PROJECT ABSTRACT Asthma is a chronic inflammatory disease of the lungs that is characterized by airway obstruction and bronchospasm. While there are many factors that contribute to development of asthma and other inflammatory airway diseases, the generation of reactive oxygen species (ROS) within the airway epithelium leads to exacerbation of airway inflammation and contributes greatly to pathophysiology of asthma. The gold-standard for treatment of asthma is inhalation of β2-adrenergic receptor (β2AR) agonists, which relax the airway tissues and reduce bronchospasms, allowing for greater pulmonary function. However, chronic use of β2-agonists leads to loss of bronchodilatory efficacy, a process termed β2-agonist tachyphylaxis, and for which, no mechanistic explanation exists. Recently, our laboratory has demonstrated that agonism of β2AR leads to robust formation of ROS, and that ROS are required for β2AR function, as inhibition of ROS abrogates both β2AR-mediated G-protein and β-arrestin signaling. These results suggest that some level of ROS are required for stabilization of functional β2AR, and indeed, we show that β2AR function is strictly regulated by ROS- dependent transient oxidation of β2AR-cysteine residues to form cysteine-S-Sulfenic acids, an effect that significantly influences receptor function. Importantly, our results also suggest that over-oxidation of β2AR S- Sulfenic acids to higher-order irreversible oxidation states inhibits β2AR function. We hypothesize that the highly oxidative environment of asthma, coupled with the heightened ROS generation upon chronic β2-agonist use, could contribute to β2-agonist tachyphylaxis by causing over-oxidation of β2AR. The overall goal of this project is to examine the mechanisms of ROS generation in normal and asthma-diseased primary airway epithelial cells and to test the hypothesis that over-oxidation of β2AR facilitates clinical tachyphylaxis. We proposed two specific aims, using both primary human airway epithelial cells and animal models of chronic and severe asthma, to reach our goals: [1] To characterize the cellular mechanisms of β2AR-induced ROS generation in normal and asthma-diseased airway epithelial cells [2] To assess the effects of β2AR oxidation on β2-agonist tachyphylaxis. Results of this research will shed important light on the role of ROS as regulators of β2AR function in asthma, and reveal the importance of ROS and β2AR oxidation in facilitating clinical tachyphylaxis.

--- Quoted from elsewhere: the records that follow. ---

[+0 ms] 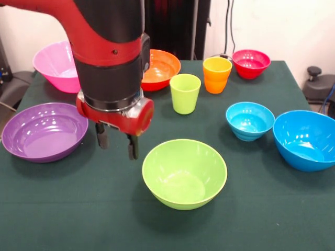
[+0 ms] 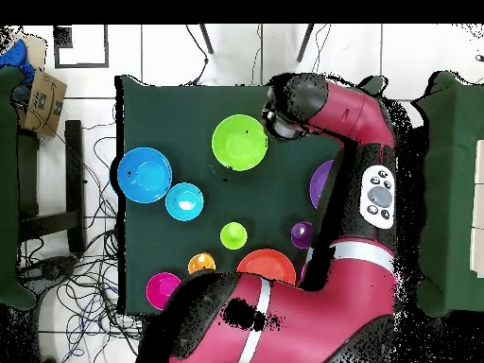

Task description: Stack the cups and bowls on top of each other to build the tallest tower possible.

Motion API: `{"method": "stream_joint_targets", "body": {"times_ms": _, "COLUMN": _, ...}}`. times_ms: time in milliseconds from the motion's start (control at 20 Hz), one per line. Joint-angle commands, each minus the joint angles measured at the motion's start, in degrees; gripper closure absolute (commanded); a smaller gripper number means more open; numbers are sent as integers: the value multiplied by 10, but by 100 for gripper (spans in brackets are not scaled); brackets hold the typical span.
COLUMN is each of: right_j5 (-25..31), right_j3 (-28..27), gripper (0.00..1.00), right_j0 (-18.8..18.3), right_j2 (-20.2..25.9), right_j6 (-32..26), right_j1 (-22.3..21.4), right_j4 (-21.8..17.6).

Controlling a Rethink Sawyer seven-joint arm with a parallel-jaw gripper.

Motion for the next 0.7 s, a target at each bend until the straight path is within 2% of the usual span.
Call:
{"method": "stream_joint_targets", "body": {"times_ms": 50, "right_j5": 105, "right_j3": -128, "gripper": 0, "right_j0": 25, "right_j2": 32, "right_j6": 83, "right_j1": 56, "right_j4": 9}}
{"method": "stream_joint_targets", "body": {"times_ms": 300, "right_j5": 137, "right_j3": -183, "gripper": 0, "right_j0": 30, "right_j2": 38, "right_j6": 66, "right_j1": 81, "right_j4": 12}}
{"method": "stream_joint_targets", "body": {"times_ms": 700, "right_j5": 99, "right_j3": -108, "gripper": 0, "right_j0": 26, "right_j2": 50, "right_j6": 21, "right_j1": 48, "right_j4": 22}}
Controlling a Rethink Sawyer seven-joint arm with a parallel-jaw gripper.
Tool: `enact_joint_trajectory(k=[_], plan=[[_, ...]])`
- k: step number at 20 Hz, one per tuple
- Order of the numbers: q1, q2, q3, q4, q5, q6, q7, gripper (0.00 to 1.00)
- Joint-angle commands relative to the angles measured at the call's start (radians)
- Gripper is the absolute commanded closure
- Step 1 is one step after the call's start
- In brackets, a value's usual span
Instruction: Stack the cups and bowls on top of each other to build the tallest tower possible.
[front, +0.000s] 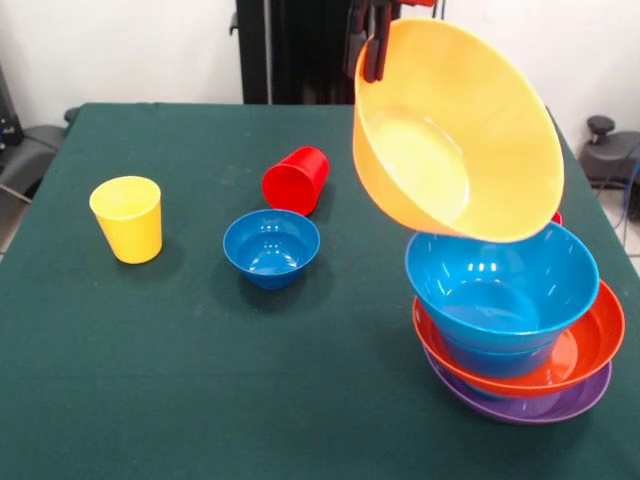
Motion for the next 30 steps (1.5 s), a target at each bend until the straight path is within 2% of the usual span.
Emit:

项目摘要哮喘是一种肺部慢性炎症性疾病，其特征是气道阻塞和虽然有许多因素会导致哮喘和其他炎症的发生。气道疾病，气道上皮内活性氧（ROS）的产生导致气道炎症加剧，对哮喘的病理生理学有很大贡献。治疗哮喘的方法是吸入 β2-肾上腺素能受体 (β2AR) 激动剂，它可以放松气道组织并减少支气管痉挛，从而增强肺功能，但长期使用β2受体激动剂。导致支气管扩张功效丧失，这一过程称为 β2 激动剂快速耐受，对此，没有最近，我们的实验室已经证明β2AR的激动作用是存在的。 ROS 的强大形成，并且 ROS 是 β2AR 功能所必需的，因为 ROS 的抑制会消除两者 β2AR 介导的 G 蛋白和 β-arrestin 信号传导这些结果表明需要一定水平的 ROS。稳定功能性 β2AR，事实上，我们表明 β2AR 功能受到 ROS 的严格调节 β2AR-半胱氨酸残基依赖瞬时氧化形成半胱氨酸-S-磺酸，这种作用重要的是，我们的结果还表明 β2AR S- 的过度氧化。我们发现，高阶不可逆氧化态的磺酸会抑制 β2AR 功能。哮喘的高氧化环境，加上慢性 β2 激动剂引起的哮喘 ROS 生成使用，可能通过引起 β2AR 过度氧化而促进 β2 激动剂快速耐受。该项目旨在研究正常和哮喘病初级气道中 ROS 生成的机制上皮细胞并检验 β2AR 过度氧化促进临床快速耐受的假设。提出了两个具体目标，使用原代人气道上皮细胞和慢性和慢性疾病动物模型严重哮喘，以实现我们的目标：[1] 表征 β2AR 诱导 ROS 的细胞机制在正常和哮喘病气道上皮细胞中生成 [2] 评估 β2AR 氧化的影响这项研究的结果将为 ROS 作为调节剂的作用提供重要的启示。 β2AR 在哮喘中的功能，并揭示 ROS 和 β2AR 氧化在促进临床中的重要性快速耐受。